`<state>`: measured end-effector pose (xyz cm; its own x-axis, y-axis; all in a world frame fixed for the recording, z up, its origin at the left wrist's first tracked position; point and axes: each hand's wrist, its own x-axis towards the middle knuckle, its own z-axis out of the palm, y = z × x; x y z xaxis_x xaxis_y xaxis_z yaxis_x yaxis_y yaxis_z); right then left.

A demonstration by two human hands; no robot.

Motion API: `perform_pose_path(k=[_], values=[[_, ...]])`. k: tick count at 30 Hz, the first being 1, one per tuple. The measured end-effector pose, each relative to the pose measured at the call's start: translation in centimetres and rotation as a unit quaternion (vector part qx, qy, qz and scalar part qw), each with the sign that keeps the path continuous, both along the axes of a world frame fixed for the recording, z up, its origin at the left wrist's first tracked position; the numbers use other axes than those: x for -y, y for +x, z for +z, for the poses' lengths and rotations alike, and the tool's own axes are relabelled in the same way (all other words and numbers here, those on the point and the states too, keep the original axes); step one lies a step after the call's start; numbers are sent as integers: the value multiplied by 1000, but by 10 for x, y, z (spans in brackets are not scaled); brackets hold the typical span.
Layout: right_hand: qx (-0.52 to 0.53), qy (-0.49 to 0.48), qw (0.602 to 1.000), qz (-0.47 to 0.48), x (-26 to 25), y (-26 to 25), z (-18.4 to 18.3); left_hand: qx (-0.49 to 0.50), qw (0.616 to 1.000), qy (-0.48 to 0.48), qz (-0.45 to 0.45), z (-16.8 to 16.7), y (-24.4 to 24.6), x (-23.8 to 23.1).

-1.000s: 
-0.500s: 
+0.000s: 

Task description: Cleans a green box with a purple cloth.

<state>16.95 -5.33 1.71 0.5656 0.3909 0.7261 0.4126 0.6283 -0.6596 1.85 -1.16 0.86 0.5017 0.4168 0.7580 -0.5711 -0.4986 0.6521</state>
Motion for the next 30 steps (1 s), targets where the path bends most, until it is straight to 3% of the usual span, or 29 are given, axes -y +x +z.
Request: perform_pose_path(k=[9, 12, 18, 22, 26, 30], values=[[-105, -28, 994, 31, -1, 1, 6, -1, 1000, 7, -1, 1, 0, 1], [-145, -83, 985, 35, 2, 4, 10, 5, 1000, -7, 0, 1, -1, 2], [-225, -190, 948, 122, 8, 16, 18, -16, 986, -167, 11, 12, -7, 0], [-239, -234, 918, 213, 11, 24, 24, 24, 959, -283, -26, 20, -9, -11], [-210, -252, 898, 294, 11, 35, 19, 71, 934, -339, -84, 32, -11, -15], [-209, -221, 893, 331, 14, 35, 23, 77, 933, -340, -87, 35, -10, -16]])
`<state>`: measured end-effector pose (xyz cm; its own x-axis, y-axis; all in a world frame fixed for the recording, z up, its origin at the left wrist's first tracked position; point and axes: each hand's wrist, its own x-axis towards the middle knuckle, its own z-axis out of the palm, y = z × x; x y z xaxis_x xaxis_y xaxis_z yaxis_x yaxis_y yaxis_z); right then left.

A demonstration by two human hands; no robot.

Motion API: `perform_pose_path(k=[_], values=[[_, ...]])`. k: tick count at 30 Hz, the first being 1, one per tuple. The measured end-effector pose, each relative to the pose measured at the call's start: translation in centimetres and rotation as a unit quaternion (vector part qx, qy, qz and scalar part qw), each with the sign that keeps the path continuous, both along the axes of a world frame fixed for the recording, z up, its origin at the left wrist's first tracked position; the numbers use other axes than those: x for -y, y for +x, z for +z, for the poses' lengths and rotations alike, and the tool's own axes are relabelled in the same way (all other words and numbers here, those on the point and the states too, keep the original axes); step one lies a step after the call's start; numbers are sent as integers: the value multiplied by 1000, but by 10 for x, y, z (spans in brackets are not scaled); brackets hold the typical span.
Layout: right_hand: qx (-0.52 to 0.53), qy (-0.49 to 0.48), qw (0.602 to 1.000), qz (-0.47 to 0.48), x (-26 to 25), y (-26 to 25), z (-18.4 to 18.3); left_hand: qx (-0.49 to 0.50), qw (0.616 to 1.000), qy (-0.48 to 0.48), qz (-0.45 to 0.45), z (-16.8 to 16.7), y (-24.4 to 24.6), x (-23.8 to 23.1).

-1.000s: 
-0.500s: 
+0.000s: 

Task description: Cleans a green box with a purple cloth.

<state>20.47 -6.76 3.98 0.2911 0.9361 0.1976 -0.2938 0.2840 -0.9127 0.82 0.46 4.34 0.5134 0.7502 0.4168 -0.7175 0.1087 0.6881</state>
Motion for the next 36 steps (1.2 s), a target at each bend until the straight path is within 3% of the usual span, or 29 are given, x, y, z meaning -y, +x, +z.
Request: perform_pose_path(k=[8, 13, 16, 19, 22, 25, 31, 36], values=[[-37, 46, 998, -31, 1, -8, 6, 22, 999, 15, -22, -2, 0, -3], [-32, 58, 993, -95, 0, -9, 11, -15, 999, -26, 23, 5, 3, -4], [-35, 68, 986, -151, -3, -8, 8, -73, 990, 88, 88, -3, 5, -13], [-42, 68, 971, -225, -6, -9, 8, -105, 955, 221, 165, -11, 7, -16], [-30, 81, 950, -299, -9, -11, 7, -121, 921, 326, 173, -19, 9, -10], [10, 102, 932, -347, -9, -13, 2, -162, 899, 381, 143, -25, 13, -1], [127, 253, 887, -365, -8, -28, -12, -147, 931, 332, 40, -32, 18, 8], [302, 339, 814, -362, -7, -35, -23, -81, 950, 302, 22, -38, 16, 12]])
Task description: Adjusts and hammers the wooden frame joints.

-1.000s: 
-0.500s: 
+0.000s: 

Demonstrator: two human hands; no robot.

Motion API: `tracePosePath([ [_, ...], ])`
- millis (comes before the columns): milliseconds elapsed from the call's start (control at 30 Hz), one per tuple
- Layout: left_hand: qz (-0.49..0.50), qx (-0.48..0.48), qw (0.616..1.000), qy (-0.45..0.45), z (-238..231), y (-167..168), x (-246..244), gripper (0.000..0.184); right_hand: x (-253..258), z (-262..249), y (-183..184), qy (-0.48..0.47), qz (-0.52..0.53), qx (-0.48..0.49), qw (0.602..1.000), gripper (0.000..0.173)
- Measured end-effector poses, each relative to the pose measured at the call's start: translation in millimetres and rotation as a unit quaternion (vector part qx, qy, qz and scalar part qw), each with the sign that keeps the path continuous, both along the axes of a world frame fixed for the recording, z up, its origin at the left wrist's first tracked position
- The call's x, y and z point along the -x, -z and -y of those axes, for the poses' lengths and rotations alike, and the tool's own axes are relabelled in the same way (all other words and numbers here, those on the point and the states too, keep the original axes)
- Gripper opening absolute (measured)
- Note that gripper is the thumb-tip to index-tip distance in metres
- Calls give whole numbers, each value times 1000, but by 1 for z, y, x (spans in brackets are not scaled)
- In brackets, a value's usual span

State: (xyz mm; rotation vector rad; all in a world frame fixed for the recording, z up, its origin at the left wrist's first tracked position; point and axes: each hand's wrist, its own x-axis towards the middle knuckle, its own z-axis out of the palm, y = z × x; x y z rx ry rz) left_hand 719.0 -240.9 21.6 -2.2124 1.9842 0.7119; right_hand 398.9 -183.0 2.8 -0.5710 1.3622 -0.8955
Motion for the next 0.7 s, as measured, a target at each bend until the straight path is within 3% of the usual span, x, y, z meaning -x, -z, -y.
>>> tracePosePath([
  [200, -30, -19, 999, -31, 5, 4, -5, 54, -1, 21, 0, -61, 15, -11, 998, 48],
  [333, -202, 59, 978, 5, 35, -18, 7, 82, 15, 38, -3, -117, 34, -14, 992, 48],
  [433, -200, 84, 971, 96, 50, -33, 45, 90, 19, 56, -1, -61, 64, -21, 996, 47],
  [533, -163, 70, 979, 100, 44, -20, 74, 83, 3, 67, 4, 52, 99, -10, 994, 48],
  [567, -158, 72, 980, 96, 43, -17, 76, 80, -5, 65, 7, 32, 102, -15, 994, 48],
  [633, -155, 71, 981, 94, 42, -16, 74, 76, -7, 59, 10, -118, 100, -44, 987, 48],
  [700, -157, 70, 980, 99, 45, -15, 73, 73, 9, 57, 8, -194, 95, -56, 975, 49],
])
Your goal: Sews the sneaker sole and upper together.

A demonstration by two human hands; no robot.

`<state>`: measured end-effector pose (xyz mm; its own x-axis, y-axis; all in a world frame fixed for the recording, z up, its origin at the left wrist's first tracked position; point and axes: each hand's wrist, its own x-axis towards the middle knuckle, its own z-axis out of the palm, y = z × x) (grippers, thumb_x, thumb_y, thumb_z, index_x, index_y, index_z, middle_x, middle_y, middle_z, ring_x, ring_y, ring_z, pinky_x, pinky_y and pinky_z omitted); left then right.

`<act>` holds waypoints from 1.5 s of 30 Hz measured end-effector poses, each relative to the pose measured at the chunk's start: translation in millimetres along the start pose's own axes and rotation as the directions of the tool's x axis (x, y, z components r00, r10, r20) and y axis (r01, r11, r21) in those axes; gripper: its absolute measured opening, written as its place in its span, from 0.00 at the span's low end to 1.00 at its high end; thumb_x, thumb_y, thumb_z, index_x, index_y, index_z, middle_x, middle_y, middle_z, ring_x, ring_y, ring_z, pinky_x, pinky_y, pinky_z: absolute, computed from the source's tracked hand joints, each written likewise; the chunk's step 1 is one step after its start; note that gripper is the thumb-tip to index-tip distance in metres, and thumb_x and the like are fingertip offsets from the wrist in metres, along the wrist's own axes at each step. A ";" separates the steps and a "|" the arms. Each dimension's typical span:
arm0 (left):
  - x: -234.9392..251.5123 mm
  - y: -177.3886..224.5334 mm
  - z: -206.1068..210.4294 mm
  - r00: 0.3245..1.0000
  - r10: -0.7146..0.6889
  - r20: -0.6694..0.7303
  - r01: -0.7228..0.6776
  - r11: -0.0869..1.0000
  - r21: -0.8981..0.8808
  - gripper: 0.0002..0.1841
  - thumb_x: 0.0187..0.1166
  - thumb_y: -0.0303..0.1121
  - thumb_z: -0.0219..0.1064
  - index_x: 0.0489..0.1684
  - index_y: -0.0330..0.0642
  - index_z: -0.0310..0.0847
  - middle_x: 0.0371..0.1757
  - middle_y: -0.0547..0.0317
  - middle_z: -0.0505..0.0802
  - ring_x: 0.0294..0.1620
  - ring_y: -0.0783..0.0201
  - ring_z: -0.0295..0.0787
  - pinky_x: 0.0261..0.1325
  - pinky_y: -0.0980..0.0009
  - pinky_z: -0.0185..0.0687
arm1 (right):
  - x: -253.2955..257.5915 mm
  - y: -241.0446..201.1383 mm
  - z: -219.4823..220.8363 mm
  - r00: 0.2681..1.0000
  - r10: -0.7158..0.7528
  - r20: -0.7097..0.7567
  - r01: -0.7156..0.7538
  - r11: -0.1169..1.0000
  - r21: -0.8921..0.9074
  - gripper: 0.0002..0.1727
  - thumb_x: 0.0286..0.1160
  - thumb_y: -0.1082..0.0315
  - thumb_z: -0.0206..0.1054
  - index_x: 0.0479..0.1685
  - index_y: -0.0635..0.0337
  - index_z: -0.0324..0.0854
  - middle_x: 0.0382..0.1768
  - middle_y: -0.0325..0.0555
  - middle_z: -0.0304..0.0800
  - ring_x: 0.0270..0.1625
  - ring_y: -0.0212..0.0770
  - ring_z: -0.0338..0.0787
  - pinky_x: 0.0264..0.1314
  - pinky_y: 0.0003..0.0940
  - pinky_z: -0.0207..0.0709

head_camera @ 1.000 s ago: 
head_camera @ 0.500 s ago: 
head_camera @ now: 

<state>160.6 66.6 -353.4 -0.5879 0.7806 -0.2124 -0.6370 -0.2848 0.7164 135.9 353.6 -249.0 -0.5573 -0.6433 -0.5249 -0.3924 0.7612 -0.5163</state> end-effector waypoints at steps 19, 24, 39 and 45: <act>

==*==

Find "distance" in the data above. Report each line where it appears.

__PROBLEM SOLUTION__.
- Note that gripper is the thumb-tip to index-tip distance in metres
`<act>` holds waypoints from 1.5 s of 30 Hz measured end-effector poses, each relative to the pose measured at the chunk's start: translation in millimetres along the start pose's own axes and rotation as the directions of the tool's x axis (x, y, z components r00, r10, r20) and y axis (r01, r11, r21) in those axes; gripper: its absolute measured opening, written as its place in its span, from 0.00 at the span's low end to 1.00 at its high end; thumb_x, thumb_y, thumb_z, index_x, index_y, index_z, middle_x, middle_y, middle_z, ring_x, ring_y, ring_z, pinky_x, pinky_y, pinky_z: absolute, computed from the source's tracked hand joints, each written likewise; the chunk's step 1 is one step after its start; note that gripper is the thumb-tip to index-tip distance in metres, and thumb_x and the like are fingertip offsets from the wrist in metres, along the wrist's own axes at each step. A ";" separates the steps and a "|" the arms. Each dimension's typical span:

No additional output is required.